/hyphenate

Command line hyphenation of words using libhyphen

Primary LanguageCGNU Lesser General Public License v2.1LGPL-2.1

hyphenate

Command line hyphenation of words using libhyphen

Example

$ hyphenate example
ex=am=ple

$ hyphenate hyphenate
hy=phen=ate

$ hyphenate transubstantiation
tran=sub=stan=ti=a=tion

Example? Example.c!

This is almost purely the example.c that comes with the source for libhyphen. I just cleaned it up and changed it to work nicely from the command line. I also fixed the UTF-8 multibyte character support (isn't that the "spiffi=est"!).

Installation

git clone http://github.com/hackerb9/hyphenation
cd hyphenation
sudo apt install libhyphen-dev libhyphen0 hyphen-en-us
make
make install

About hyphenation dictionaries and libhyphen

If you don't have the dictionaries, you can install them on most Debian derivatives like so:

apt install hyphen-en-us

You can see what dictionaries you have installed on your computer by checking /usr/share/hyphen/. If you have LibreOffice installed on your machine, you already have the necessary hyphenation dictionaries and libraries.

Alternate language dictionaries are available.

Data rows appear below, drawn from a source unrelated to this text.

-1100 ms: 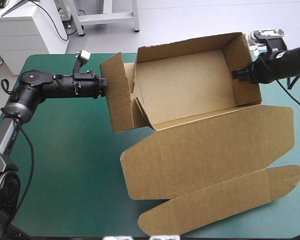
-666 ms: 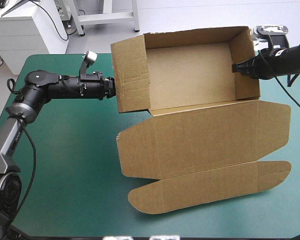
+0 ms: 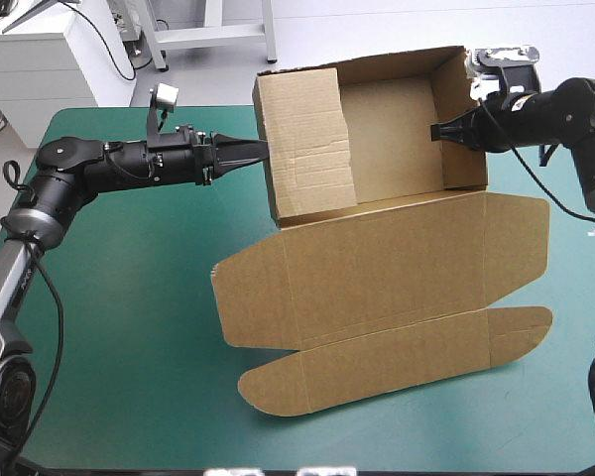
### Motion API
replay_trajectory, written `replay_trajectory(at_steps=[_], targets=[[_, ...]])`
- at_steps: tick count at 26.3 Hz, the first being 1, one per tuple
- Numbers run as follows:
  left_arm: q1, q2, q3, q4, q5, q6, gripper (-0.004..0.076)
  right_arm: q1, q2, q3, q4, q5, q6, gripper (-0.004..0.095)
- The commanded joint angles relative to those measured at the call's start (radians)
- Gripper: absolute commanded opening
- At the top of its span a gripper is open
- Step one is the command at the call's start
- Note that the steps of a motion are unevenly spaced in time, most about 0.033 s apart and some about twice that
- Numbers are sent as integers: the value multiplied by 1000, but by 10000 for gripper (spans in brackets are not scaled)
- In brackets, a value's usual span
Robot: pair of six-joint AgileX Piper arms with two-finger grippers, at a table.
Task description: Fold the box
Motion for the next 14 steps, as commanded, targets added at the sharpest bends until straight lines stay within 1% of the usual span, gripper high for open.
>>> replay_trajectory(at_steps=[1, 5, 11, 14], targets=[[-20, -46, -31, -89, 90, 40, 483, 10, -40, -26, 47, -75, 27, -15], [-29, -47, -31, -93, 90, 55, 484, 10, -40, -26, 54, -70, 32, -15], [-31, -60, -85, -89, 90, 60, 485, 10, -40, -26, 42, -60, 48, -15], [-31, -64, -100, -48, 90, 47, 485, 10, -40, -26, 46, -60, 53, -15]])
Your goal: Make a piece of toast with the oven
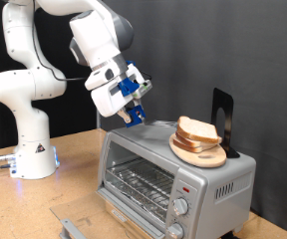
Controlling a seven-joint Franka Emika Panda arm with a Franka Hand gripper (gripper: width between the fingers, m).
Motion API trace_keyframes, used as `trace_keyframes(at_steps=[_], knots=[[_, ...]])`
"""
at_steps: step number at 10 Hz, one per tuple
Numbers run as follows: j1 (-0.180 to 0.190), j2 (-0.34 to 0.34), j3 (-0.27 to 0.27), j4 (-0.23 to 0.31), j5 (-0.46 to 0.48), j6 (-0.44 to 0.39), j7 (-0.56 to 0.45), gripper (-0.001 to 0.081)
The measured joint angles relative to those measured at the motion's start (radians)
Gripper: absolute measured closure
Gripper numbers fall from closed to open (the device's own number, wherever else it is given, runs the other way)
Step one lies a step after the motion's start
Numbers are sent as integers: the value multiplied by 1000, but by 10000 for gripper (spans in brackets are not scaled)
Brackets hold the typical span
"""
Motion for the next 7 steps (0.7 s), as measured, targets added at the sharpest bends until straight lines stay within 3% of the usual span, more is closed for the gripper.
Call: trace_keyframes(at_steps=[7], knots=[[0, 28, 40, 4, -25, 33, 62, 438]])
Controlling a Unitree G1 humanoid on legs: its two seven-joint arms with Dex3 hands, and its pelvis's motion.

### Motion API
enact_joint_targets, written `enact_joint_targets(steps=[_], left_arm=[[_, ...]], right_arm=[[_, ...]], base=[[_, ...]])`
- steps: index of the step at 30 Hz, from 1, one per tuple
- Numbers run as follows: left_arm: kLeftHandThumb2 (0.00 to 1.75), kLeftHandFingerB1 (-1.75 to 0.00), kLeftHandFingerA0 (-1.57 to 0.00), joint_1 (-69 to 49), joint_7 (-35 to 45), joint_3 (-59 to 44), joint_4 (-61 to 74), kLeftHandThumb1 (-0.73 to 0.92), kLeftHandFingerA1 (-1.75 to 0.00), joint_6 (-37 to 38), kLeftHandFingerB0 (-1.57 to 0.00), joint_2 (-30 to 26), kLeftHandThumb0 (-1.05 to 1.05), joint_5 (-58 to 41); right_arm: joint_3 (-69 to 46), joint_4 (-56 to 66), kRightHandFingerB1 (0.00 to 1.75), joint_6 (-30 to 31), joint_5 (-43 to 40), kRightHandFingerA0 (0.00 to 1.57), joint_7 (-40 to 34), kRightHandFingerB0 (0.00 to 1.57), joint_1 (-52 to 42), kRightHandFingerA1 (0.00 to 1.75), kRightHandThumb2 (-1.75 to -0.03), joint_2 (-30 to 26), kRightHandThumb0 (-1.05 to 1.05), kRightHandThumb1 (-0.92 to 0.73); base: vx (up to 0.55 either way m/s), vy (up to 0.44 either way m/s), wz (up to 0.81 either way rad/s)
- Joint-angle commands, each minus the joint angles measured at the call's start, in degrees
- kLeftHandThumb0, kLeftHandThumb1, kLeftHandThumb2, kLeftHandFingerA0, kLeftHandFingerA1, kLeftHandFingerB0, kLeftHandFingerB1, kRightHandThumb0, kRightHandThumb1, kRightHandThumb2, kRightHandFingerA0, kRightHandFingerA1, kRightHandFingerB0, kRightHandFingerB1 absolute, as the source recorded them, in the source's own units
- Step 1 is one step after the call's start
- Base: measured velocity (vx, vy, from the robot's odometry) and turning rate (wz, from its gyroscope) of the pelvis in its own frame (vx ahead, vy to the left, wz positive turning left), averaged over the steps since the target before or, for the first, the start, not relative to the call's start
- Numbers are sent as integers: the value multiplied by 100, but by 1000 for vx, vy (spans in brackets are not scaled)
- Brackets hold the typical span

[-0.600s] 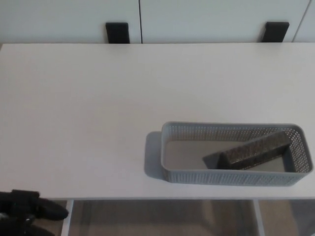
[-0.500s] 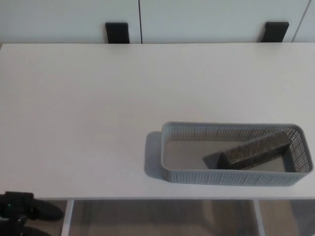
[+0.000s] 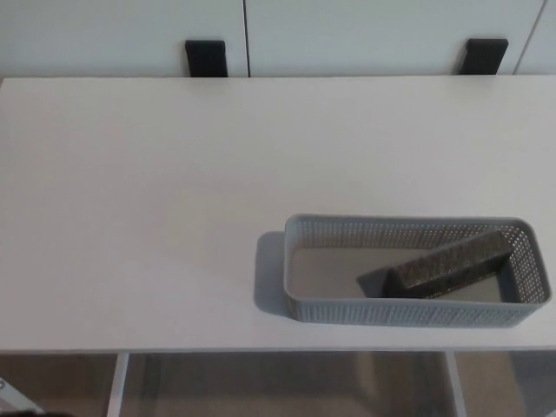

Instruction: The robot walks towards a desk on which an eraser is kept on the left hand side and a container is kept on the right hand side. The robot picks up the eraser using its left hand and places it in the container.

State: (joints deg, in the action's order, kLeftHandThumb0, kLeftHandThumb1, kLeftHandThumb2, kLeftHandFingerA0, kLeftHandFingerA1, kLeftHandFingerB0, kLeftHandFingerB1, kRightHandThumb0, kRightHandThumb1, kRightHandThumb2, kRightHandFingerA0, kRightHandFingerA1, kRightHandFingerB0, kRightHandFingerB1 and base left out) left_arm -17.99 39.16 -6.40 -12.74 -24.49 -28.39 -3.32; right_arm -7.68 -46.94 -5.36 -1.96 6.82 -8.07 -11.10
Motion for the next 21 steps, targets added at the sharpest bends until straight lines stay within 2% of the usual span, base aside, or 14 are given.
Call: enact_joint_targets(steps=[1, 2, 3, 4, 5, 6, 7, 8, 9, 13, 14, 15, 16, 21], left_arm=[[65, -28, -14, 1258, -2559, 835, -3926, 83, -37, 2153, -13, -139, -87, 1580], [65, -28, -14, 1279, -2574, 857, -3975, 83, -37, 2179, -13, -143, -87, 1567], [98, -32, -6, 1340, -2544, 930, -4080, 62, -45, 2152, -7, -145, -84, 1569], [104, -35, -3, 1341, -2472, 932, -4079, 63, -46, 2129, -5, -154, -85, 1518], [103, -34, -5, 1344, -2460, 945, -4103, 65, -46, 2166, -1, -172, -87, 1494], [65, -25, -12, 1394, -2428, 923, -4248, 80, -36, 2226, -11, -165, -86, 1415], [103, -34, -5, 1423, -2432, 933, -4318, 61, -47, 2252, -3, -164, -82, 1395], [103, -34, -5, 1438, -2451, 965, -4364, 61, -47, 2283, -3, -157, -82, 1395], [65, -24, -12, 1463, -2455, 989, -4423, 80, -35, 2312, -11, -146, -86, 1379], [65, -24, -12, 1526, -2518, 1062, -4603, 81, -34, 2594, -11, -104, -86, 1319], [78, -25, -10, 1542, -2515, 1055, -4650, 66, -40, 2635, -8, -100, -89, 1289], [65, -24, -11, 1552, -2515, 1050, -4707, 80, -35, 2698, -10, -95, -86, 1260], [102, -32, -5, 1549, -2512, 1055, -4717, 61, -47, 2730, -3, -89, -82, 1248], [99, -32, -2, 1551, -2599, 1125, -4864, 60, -45, 2839, -13, -50, -85, 1225]], right_arm=[[-99, -126, 51, -123, -27, 71, 19, 50, 155, 66, -54, -184, -28, -48], [-99, -126, 51, -123, -27, 71, 19, 50, 156, 66, -54, -184, -28, -48], [-110, -142, 50, -128, -35, 72, 18, 50, 147, 67, -53, -188, -28, -47], [-110, -135, 50, -110, -32, 73, 8, 51, 154, 67, -53, -188, -29, -47], [-103, -129, 51, -99, -22, 71, -1, 51, 170, 67, -53, -190, -30, -47], [-108, -148, 51, -96, -31, 71, 9, 51, 183, 66, -53, -191, -29, -47], [-106, -165, 51, -119, -32, 69, 34, 51, 178, 65, -53, -199, -30, -47], [-112, -158, 51, -134, -35, 69, 50, 51, 152, 65, -53, -216, -30, -47], [-119, -157, 50, -143, -37, 69, 58, 50, 138, 64, -53, -231, -30, -47], [-113, -216, 51, -132, -16, 73, 37, 52, 188, 67, -53, -256, -31, -47], [-104, -203, 51, -118, -8, 72, 29, 52, 182, 66, -53, -253, -30, -47], [-92, -208, 51, -113, 3, 72, 29, 51, 182, 66, -54, -252, -30, -48], [-95, -233, 51, -105, 2, 73, 21, 52, 201, 67, -53, -249, -30, -47], [-93, -218, 52, -103, 0, 69, 7, 52, 170, 68, -54, -232, -27, -47]], base=[[0, 0, 0], [0, 0, 0], [0, 0, 0], [0, 0, 0], [0, 0, 0], [0, 0, 0], [0, 0, 0], [0, 0, 0], [0, 0, 0], [0, 0, 0], [0, 0, 0], [0, 0, 0], [0, 0, 0], [0, 0, 0]])
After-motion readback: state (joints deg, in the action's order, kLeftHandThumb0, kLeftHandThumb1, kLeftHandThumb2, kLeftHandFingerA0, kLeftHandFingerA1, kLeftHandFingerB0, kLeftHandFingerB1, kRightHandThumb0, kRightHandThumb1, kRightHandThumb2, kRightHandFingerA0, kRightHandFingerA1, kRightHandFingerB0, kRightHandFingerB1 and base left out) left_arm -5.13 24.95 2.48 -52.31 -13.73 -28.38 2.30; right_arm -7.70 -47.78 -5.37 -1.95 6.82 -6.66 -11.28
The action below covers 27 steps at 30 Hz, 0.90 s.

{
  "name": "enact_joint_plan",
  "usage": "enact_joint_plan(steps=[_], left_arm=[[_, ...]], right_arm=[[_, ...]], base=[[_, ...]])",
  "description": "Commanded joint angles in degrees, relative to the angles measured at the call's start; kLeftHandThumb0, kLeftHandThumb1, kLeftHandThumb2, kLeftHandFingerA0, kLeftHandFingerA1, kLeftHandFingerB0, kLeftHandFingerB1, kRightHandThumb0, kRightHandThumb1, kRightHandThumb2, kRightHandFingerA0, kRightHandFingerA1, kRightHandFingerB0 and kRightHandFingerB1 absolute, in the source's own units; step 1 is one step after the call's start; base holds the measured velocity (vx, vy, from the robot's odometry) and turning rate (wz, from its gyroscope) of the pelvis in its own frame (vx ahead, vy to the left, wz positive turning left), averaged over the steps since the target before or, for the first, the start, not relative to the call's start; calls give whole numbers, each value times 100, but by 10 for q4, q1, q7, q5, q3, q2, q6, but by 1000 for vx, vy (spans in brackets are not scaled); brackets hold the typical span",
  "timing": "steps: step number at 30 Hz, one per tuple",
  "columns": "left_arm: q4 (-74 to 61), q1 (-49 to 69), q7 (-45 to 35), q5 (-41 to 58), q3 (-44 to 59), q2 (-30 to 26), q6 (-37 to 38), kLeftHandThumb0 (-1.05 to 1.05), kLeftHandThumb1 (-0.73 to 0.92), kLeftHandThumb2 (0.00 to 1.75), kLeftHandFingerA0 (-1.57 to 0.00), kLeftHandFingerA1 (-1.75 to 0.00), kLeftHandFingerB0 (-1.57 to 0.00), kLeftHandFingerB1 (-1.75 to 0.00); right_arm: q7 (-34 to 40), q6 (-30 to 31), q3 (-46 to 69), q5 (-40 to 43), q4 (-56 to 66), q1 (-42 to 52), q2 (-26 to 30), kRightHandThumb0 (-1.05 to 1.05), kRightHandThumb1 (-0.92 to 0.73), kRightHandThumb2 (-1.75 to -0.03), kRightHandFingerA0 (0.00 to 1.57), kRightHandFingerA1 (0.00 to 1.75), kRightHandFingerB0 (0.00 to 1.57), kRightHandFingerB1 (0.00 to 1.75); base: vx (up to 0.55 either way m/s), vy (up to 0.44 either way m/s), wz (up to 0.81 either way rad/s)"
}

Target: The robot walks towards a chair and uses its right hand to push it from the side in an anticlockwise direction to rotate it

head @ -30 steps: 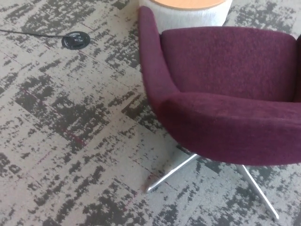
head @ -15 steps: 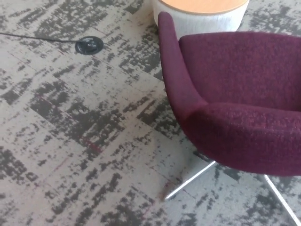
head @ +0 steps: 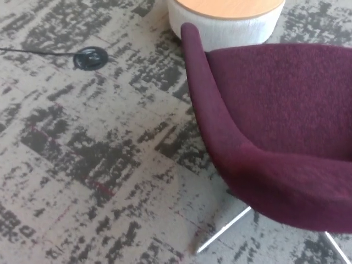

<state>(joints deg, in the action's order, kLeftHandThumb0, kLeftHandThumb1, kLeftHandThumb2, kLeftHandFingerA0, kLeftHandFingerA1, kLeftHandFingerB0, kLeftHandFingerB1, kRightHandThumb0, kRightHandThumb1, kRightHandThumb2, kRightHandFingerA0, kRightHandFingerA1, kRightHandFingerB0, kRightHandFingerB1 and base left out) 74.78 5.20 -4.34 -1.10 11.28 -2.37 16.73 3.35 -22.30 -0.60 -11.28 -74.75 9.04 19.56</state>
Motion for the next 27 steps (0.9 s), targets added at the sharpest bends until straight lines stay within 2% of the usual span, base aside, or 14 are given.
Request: enact_joint_plan(steps=[1,8,9,10,11,12,13,16,17,21,22,25,26,27], left_arm=[[-1,1,7,8,5,-4,1,-80,68,74,-35,-49,-29,-38],[-5,5,-10,21,20,1,11,-74,78,61,-37,-47,-30,-32],[-4,5,-5,17,19,0,10,-75,78,64,-37,-47,-31,-33],[-4,5,-3,16,18,0,10,-75,78,64,-37,-47,-31,-33],[-3,6,-3,14,18,-1,9,-75,79,62,-37,-45,-30,-32],[-2,7,-8,18,22,-1,9,-75,78,63,-37,-45,-29,-32],[-2,7,-5,16,20,-1,7,-76,79,64,-38,-46,-31,-32],[-2,7,-5,15,19,-2,8,-75,78,64,-37,-46,-31,-33],[-2,7,-4,13,17,-2,5,-77,78,63,-40,-50,-33,-35],[-1,4,8,5,7,-3,-1,-76,77,63,-42,-49,-34,-37],[-3,1,9,-6,-6,-4,7,-75,80,64,-41,-50,-34,-35],[-4,-9,6,-6,-12,-6,1,-80,78,64,-39,-48,-30,-31],[-6,-11,2,-7,-15,-8,3,-81,79,65,-33,-48,-26,-31],[-7,-15,-5,-3,-13,-8,1,-80,62,100,-24,-55,-16,-45]], right_arm=[[2,-7,-1,-2,0,0,6,-39,-43,-102,0,50,1,53],[9,-4,-12,-12,4,-3,11,-39,-43,-103,0,51,1,53],[4,-2,-9,-8,4,-4,10,-79,-58,-94,6,47,3,49],[3,-1,-8,-6,4,-4,10,-79,-58,-94,6,47,3,49],[0,-2,-4,-1,2,-5,8,-39,-41,-102,0,51,1,53],[-4,-6,-1,1,3,-5,8,-79,-57,-95,11,51,3,48],[-5,-7,-1,1,2,-5,8,-39,-38,-101,0,51,2,53],[-5,2,-4,-3,1,-10,9,-40,-39,-101,0,51,1,53],[-5,4,-4,-3,0,-11,9,-78,-74,-62,11,38,7,41],[-12,-10,3,4,3,-10,8,-79,-57,-94,11,50,3,47],[-11,-6,2,3,5,-15,8,-39,-42,-101,0,50,1,53],[-8,0,-1,-2,3,-22,7,-39,-42,-101,0,50,1,53],[-7,3,-3,-4,2,-24,7,-75,-72,-62,12,36,7,39],[-5,1,-6,-7,2,-23,7,-78,-71,-63,11,37,6,39]], base=[[287,215,-4],[179,46,7],[190,-70,10],[53,-96,8],[171,-114,11],[226,-160,13],[187,-222,-72],[151,-254,7],[112,-101,-3],[32,-11,-4],[29,64,-9],[6,125,-8],[-10,177,-2],[-5,208,13]])
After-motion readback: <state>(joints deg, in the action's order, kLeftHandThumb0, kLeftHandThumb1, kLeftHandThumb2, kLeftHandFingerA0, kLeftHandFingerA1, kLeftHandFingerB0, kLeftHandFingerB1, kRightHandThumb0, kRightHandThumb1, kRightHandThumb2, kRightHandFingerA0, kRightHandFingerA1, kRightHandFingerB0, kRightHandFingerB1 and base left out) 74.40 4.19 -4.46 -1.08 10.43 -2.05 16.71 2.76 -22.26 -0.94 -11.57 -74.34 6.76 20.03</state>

You can install the hyphenation patterns for whatever language you prefer, from Afrikaans to Zulu. For example, for German:

apt install hyphen-de

If you have your computer set up for a different locale (e.g., LANG="de_DE"), this program should automatically look for the correct hyphenation dictionary. However, this has not been tested by a real user. If it doesn't work, please file a bug report.

Note of surprise

How can there not have been a standard Unix utility to do this before? Originally, I wasn't going to write this, because I presumed that, at the worst, I'd just use groff. Unfortunately, while it hyphenates great, there's no way to get the raw hyphenation before it gets converted into a PDF or whatever. (You can use the "-a" option to peek, but then you lose UTF-8).